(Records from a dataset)
=== Section Start ===
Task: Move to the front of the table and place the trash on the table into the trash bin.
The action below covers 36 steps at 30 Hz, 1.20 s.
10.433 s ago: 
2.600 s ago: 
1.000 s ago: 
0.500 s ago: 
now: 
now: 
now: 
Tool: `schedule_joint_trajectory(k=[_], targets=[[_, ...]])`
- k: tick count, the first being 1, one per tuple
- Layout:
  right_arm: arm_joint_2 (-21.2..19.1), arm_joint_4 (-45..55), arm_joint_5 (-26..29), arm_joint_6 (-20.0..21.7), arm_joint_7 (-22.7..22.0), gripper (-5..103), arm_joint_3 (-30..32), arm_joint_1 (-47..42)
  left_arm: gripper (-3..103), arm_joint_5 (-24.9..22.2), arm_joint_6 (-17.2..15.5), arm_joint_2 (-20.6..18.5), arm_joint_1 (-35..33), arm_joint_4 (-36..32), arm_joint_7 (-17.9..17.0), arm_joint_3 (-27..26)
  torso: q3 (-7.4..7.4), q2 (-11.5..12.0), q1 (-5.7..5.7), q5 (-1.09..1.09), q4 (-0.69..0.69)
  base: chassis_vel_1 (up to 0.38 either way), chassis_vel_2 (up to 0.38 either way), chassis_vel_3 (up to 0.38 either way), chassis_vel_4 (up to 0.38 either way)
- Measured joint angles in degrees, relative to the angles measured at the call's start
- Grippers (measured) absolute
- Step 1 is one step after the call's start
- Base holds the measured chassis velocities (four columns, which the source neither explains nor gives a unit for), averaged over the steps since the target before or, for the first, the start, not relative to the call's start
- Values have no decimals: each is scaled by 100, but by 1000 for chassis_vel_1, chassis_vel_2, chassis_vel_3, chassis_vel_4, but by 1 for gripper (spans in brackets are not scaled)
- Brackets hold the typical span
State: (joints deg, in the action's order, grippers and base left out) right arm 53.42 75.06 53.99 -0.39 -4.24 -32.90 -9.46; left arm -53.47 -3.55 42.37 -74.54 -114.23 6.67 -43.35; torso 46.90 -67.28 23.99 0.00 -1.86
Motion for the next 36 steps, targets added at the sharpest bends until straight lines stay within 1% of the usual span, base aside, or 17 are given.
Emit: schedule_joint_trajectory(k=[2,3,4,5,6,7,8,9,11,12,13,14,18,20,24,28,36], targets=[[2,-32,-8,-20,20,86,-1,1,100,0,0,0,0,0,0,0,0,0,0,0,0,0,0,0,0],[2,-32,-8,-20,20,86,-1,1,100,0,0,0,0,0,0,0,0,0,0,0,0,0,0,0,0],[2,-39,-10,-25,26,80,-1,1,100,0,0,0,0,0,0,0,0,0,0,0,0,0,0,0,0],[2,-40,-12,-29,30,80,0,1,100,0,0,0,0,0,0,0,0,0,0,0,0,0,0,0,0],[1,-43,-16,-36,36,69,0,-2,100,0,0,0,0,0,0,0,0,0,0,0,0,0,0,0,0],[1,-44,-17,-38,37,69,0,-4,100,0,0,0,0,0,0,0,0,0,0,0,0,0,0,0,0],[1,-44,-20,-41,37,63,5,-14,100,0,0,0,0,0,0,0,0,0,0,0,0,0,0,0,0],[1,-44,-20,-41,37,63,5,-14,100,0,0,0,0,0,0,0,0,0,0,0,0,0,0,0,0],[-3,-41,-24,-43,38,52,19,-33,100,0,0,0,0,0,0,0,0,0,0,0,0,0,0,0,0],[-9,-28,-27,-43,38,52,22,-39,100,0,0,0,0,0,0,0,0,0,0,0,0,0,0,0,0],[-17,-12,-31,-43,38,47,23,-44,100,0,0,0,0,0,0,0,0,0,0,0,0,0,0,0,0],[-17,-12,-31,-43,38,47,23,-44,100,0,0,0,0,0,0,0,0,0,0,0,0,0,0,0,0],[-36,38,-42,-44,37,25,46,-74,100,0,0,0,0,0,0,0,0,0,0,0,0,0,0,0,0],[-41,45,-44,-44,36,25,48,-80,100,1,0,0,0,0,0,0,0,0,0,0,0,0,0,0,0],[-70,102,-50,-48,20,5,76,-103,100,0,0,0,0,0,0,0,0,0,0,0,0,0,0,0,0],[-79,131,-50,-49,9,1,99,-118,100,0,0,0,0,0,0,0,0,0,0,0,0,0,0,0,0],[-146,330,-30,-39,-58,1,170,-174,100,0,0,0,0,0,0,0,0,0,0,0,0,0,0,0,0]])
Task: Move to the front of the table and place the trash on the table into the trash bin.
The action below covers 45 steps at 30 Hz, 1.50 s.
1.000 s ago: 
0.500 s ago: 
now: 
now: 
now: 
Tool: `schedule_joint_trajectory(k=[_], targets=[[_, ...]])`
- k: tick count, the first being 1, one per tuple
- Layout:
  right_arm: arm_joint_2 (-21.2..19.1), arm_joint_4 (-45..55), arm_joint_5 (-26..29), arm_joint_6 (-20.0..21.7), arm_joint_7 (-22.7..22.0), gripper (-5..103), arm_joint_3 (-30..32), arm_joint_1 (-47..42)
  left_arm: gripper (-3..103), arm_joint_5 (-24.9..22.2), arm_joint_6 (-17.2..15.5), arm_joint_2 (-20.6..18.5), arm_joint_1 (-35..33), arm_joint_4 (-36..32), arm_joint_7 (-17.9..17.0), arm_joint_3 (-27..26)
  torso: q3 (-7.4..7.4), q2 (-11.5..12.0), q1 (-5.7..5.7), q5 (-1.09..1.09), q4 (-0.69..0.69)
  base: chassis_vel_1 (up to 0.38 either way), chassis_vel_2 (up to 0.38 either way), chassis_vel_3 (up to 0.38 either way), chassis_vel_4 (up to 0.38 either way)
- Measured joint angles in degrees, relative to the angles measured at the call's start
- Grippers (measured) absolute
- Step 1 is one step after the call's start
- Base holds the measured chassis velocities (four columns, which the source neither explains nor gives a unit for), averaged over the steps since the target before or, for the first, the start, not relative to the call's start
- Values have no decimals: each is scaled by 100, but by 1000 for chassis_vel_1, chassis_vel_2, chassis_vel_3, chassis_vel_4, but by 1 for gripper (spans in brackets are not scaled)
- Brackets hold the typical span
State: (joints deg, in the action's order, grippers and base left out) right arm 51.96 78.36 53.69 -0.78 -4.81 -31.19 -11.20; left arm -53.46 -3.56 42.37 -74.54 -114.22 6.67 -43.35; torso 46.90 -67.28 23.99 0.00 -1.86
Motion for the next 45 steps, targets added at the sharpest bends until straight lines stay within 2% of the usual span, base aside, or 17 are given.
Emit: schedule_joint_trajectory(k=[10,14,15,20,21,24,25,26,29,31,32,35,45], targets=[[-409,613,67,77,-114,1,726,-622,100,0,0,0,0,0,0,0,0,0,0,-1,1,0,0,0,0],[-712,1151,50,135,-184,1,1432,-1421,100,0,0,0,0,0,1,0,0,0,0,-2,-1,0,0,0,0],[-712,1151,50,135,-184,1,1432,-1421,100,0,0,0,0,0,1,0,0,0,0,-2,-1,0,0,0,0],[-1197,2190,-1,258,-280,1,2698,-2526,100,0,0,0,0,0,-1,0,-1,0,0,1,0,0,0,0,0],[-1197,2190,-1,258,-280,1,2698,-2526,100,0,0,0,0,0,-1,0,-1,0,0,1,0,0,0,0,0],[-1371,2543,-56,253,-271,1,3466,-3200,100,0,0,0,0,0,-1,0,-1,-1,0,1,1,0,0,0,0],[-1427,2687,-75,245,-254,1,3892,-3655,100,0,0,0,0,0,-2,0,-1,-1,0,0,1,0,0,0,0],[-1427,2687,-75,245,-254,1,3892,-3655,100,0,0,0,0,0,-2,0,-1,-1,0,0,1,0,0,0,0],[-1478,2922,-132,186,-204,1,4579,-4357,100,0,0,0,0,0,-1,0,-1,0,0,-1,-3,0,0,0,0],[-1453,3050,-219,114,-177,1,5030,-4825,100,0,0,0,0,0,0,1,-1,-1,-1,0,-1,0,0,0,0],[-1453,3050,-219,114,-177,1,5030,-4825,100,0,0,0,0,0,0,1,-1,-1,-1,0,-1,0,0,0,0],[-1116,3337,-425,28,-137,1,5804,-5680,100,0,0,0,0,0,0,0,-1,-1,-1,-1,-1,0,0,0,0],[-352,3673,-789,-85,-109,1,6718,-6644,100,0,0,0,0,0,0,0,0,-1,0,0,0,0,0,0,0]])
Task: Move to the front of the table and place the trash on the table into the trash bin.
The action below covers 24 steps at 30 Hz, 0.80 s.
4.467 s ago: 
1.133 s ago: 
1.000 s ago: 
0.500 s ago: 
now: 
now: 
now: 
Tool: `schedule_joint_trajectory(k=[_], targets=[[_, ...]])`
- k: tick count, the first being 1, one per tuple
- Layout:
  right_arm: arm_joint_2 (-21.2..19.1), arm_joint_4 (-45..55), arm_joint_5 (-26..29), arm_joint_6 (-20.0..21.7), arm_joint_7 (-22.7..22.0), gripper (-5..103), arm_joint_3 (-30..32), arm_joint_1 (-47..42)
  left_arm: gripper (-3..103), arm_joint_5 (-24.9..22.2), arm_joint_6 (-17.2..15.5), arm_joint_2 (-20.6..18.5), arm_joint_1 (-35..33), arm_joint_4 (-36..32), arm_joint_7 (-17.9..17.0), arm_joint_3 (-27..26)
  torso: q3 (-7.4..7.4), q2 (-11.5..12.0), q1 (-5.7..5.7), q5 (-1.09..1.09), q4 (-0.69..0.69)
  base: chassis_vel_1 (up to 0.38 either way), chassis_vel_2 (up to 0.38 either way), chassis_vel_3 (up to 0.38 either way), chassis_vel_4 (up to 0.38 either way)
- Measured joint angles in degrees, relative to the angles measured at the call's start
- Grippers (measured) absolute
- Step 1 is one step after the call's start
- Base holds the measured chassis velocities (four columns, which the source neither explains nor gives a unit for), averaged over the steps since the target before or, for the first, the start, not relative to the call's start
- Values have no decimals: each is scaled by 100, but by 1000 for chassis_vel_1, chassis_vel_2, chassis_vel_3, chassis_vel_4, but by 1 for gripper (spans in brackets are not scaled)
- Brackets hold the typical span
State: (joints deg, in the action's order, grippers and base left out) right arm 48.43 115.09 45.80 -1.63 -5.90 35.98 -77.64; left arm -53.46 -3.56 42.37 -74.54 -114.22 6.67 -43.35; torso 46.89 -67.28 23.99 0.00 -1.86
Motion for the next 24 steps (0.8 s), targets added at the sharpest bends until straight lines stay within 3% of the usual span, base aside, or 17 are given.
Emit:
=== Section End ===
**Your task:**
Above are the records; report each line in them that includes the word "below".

**Solution to this problem:**
The action below covers 36 steps at 30 Hz, 1.20 s.
The action below covers 45 steps at 30 Hz, 1.50 s.
The action below covers 24 steps at 30 Hz, 0.80 s.

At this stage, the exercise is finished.